We have found that the best way to discover great value opportunities is to pair a strong Zacks Rank with a great grade in the Value category of our Style Scores system. The proven Zacks Rank emphasizes companies with positive estimate revision trends, and our Style Scores highlight stocks with specific traits.
Right now, Shoe Carnival is sporting a Zacks Rank of #1 (Strong Buy), while Vera Bradley has a Zacks Rank of #2 (Buy). The Zacks Rank favors stocks that have recently seen positive revisions to their earnings estimates, so investors should rest assured that SCVL has an improving earnings outlook. But this is just one piece of the puzzle for value investors.
Value investors also tend to look at a number of traditional, tried-and-true figures to help them find stocks that they believe are undervalued at their current share price levels.
The Style Score Value grade factors in a variety of key fundamental metrics, including the popular P/E ratio, P/S ratio, earnings yield, cash flow per share, and a number of other key stats that are commonly used by value investors.
SCVL currently has a forward P/E ratio of 16.11, while VRA has a forward P/E of 29.35. We also note that SCVL has a PEG ratio of 1.34. This figure is similar to the commonly-used P/E ratio, with the PEG ratio also factoring in a company's expected earnings growth rate. VRA currently has a PEG ratio of 5.87.

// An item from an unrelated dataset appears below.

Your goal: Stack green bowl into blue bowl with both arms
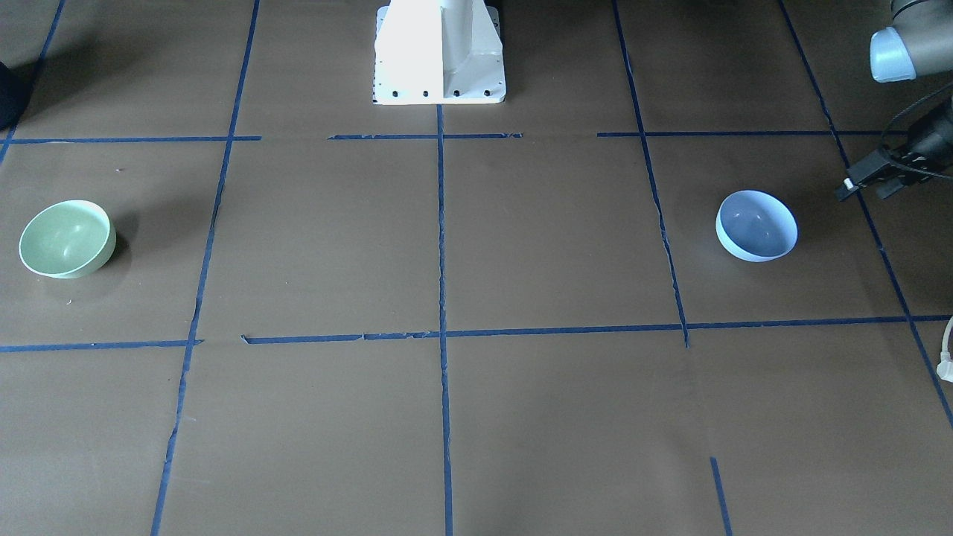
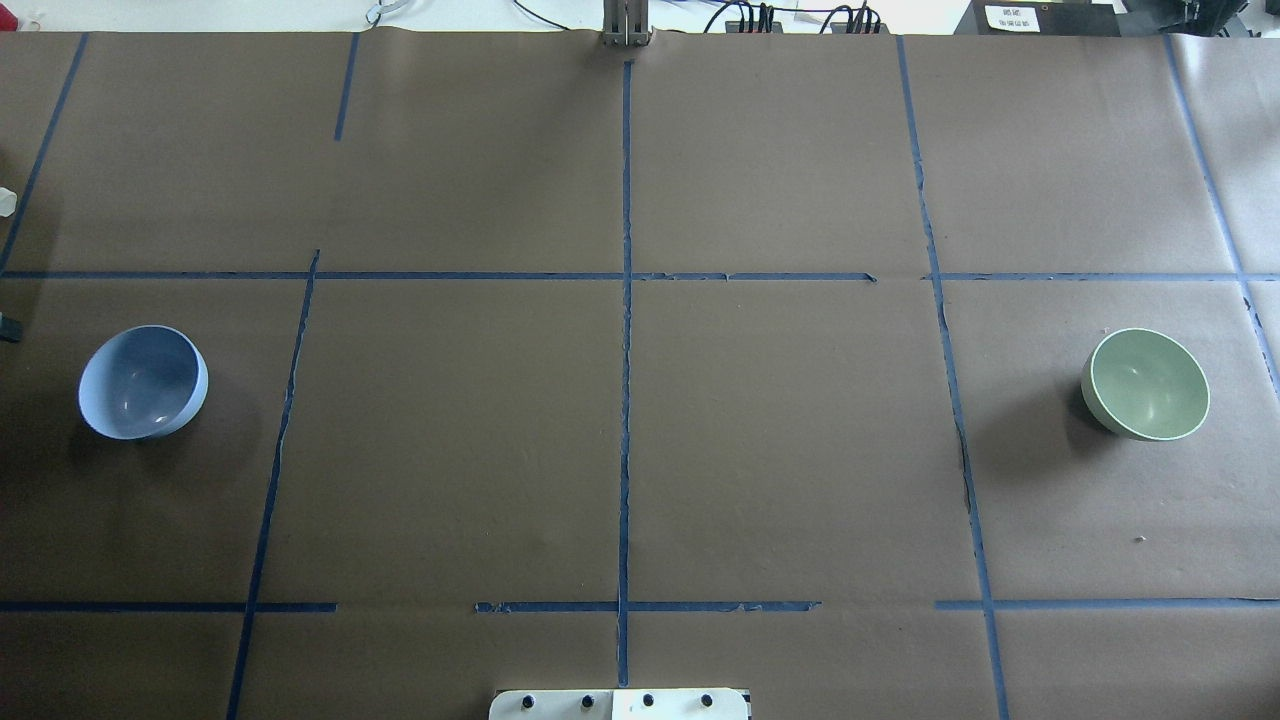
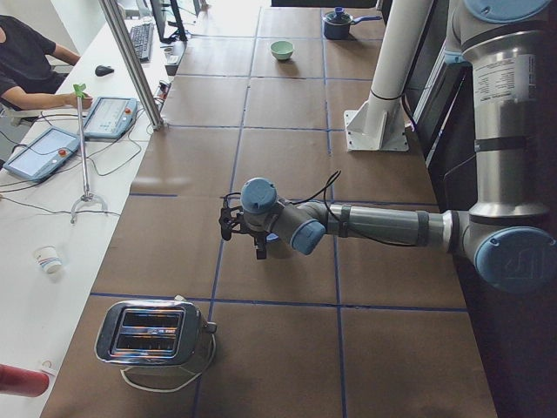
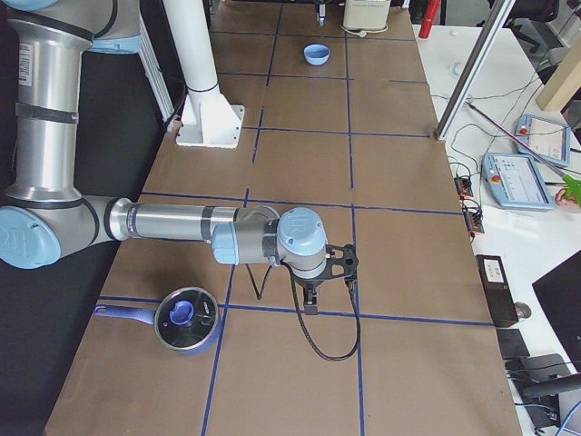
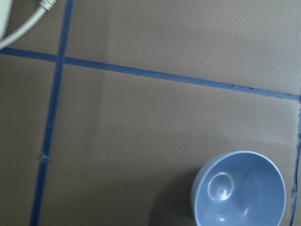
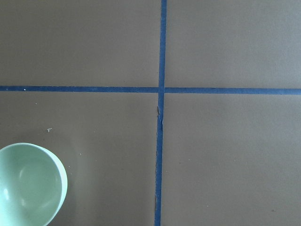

Another notable valuation metric for SCVL is its P/B ratio of 1.75. The P/B is a method of comparing a stock's market value to its book value, which is defined as total assets minus total liabilities. By comparison, VRA has a P/B of 1.76.
These metrics, and several others, help SCVL earn a Value grade of B, while VRA has been given a Value grade of D.
SCVL has seen stronger estimate revision activity and sports more attractive valuation metrics than VRA, so it seems like value investors will conclude that SCVL is the superior option right now.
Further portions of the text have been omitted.